DESCRIPTION OF THE TASK — Every line of the material has to be retyped exactly.

EXERCISE DATA —
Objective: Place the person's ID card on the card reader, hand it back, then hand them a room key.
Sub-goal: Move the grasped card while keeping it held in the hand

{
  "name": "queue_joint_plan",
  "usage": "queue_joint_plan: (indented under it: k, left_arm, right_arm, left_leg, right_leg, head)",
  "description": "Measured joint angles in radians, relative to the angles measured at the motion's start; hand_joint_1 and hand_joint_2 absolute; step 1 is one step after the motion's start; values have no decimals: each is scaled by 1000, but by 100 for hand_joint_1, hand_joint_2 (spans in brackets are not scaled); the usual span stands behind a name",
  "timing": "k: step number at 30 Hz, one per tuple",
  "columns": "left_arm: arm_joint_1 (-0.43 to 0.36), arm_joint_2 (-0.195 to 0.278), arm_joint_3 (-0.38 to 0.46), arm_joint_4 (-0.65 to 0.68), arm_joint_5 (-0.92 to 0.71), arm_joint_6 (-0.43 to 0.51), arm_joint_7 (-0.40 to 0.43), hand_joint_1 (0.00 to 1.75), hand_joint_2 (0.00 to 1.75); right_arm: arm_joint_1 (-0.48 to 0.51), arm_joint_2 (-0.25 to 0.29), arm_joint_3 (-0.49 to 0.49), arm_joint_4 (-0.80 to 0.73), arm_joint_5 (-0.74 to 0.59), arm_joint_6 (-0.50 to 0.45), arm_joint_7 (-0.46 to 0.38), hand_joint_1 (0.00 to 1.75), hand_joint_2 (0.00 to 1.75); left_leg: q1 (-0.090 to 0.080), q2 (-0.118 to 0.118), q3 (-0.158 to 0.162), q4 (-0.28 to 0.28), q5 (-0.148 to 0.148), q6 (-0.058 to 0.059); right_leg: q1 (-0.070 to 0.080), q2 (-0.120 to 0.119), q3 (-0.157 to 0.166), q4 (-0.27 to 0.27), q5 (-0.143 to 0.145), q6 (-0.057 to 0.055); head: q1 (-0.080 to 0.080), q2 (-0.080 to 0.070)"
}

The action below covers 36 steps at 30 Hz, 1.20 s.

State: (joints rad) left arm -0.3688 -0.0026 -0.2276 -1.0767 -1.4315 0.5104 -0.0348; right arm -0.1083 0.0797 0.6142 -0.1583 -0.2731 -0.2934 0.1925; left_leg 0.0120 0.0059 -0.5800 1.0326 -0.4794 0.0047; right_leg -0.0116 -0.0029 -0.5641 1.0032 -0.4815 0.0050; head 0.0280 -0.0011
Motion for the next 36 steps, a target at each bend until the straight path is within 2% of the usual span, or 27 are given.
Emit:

RESULT —
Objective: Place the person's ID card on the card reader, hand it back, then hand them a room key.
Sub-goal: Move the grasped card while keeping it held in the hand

{
  "name": "queue_joint_plan",
  "usage": "queue_joint_plan: (indented under it: k, left_arm, right_arm, left_leg, right_leg, head)",
  "description": "Measured joint angles in radians, relative to the angles measured at the motion's start; hand_joint_1 and hand_joint_2 absolute; step 1 is one step after the motion's start; values have no decimals: each is scaled by 1000, but by 100 for hand_joint_1, hand_joint_2 (spans in brackets are not scaled); the usual span stands behind a name",
  "timing": "k: step number at 30 Hz, one per tuple",
  "columns": "left_arm: arm_joint_1 (-0.43 to 0.36), arm_joint_2 (-0.195 to 0.278), arm_joint_3 (-0.38 to 0.46), arm_joint_4 (-0.65 to 0.68), arm_joint_5 (-0.92 to 0.71), arm_joint_6 (-0.43 to 0.51), arm_joint_7 (-0.40 to 0.43), hand_joint_1 (0.00 to 1.75), hand_joint_2 (0.00 to 1.75); right_arm: arm_joint_1 (-0.48 to 0.51), arm_joint_2 (-0.25 to 0.29), arm_joint_3 (-0.49 to 0.49), arm_joint_4 (-0.80 to 0.73), arm_joint_5 (-0.74 to 0.59), arm_joint_6 (-0.50 to 0.45), arm_joint_7 (-0.46 to 0.38), hand_joint_1 (0.00 to 1.75), hand_joint_2 (0.00 to 1.75); left_leg: q1 (-0.090 to 0.080), q2 (-0.118 to 0.118), q3 (-0.158 to 0.162), q4 (-0.28 to 0.28), q5 (-0.148 to 0.148), q6 (-0.058 to 0.059); right_leg: q1 (-0.070 to 0.080), q2 (-0.120 to 0.119), q3 (-0.157 to 0.166), q4 (-0.27 to 0.27), q5 (-0.143 to 0.145), q6 (-0.057 to 0.055); head: q1 (-0.080 to 0.080), q2 (-0.080 to 0.070)"
}

The action below covers 36 steps at 30 Hz, 1.20 s.

State: (joints rad) left arm -0.3688 -0.0026 -0.2276 -1.0767 -1.4315 0.5104 -0.0348; right arm -0.1083 0.0797 0.6142 -0.1583 -0.2731 -0.2934 0.1925; left_leg 0.0120 0.0059 -0.5800 1.0326 -0.4794 0.0047; right_leg -0.0116 -0.0029 -0.5641 1.0032 -0.4815 0.0050; head 0.0280 -0.0011
Motion for the next 36 steps, a target at each bend until the straight path is within 2% of the usual span, or 27 are given.
Emit:

The output is complete as shown.